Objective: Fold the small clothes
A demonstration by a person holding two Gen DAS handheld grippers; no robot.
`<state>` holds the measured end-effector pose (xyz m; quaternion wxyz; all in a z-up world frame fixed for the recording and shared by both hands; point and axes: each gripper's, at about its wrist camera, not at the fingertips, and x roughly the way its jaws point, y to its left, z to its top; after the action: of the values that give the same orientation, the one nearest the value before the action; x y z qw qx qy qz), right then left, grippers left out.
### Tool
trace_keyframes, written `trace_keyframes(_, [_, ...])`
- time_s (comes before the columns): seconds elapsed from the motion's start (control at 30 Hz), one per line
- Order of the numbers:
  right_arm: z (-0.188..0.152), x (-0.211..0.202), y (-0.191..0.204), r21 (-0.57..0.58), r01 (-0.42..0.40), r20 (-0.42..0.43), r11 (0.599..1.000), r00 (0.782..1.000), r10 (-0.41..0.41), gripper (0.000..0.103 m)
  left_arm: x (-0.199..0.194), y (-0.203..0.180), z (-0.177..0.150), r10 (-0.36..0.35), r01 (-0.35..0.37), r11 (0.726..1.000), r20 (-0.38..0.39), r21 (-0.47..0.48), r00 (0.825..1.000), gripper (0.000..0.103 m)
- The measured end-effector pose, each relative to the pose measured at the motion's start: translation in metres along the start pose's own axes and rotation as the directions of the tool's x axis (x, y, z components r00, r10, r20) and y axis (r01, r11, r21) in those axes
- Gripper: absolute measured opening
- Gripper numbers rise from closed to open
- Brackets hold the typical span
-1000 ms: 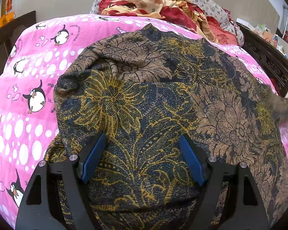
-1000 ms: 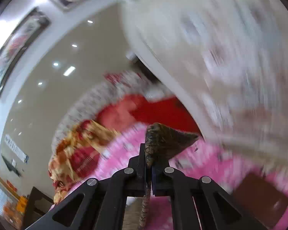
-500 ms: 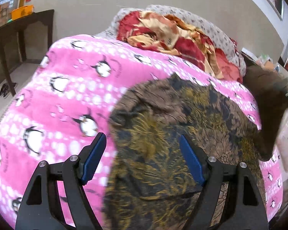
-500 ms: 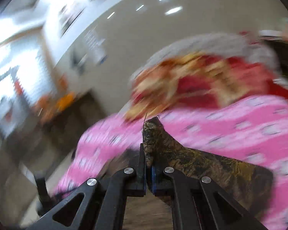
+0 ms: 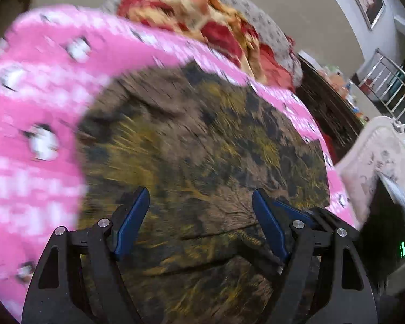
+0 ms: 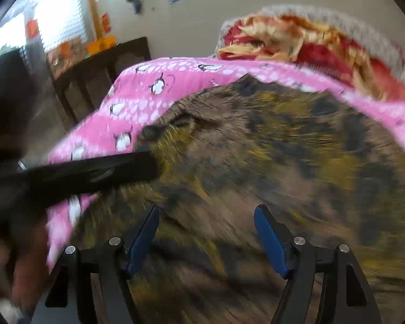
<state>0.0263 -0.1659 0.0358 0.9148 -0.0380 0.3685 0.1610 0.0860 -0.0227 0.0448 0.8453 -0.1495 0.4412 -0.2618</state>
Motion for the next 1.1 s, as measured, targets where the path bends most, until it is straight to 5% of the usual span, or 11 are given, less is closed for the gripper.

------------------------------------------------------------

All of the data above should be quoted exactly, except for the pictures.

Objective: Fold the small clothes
A demonstration by a person holding two Gen DAS handheld grippers; no robot.
`<state>` holds the measured end-effector pose (xyz m; quaternion wxyz; all in a z-up world frame fixed for the recording and shared by both hands; point and axes: each gripper's, at about its wrist camera, not at the fingertips, and x roughly the way its jaws point, y to its left, z to its top; after the action: of the values that give the same orientation, the one nearest the value before the action; x y z qw qx qy qz), right then left, grippers left out.
### Tool
trace_keyframes, written `trace_keyframes(_, [_, ...])`
- time_s (comes before the columns): seconds elapsed from the motion's start (control at 30 Hz), one per line
- Order of the numbers:
  right_arm: z (-0.188..0.152), x (-0.211..0.202), y (-0.191..0.204), r21 (-0.57..0.58), r01 (-0.42..0.40), r20 (-0.42..0.43), r11 (0.599..1.000), r00 (0.782..1.000), r10 (-0.41..0.41), gripper (0.000..0.103 m)
  left_arm: x (-0.199..0.194), y (-0.203..0.180), z (-0.177..0.150), r10 (-0.36..0.35), r01 (-0.35..0.37), r11 (0.726..1.000), r20 (-0.38..0.39), r21 (-0.47..0.48), r00 (0.825..1.000), gripper (0.000..0.103 m)
- The measured end-effector pose, each relative to the pose measured at the motion's start: translation in metres along the start pose's own axes and rotation as the directions of the tool's x axis (x, y, z components r00, r10, r20) and y axis (r01, r11, r21) in those axes
- Gripper: absolute measured opening
- Gripper numbers rise from closed to open
- Brackets hold the typical span
-1000 ms: 
-1000 ms: 
-500 ms: 
-500 ms: 
+0 ms: 
+0 ms: 
<state>0.0263 -0.1659 0.0358 0.9148 -0.0380 0.3685 0.1610 0.0860 -0.0227 0.0448 0.8453 -0.1495 0.4412 -0.2618</state>
Motion for the next 1.1 s, as measured, targets where the path bends most, until it is straight to 5% of the usual span, or 11 are given, less is closed for the gripper.

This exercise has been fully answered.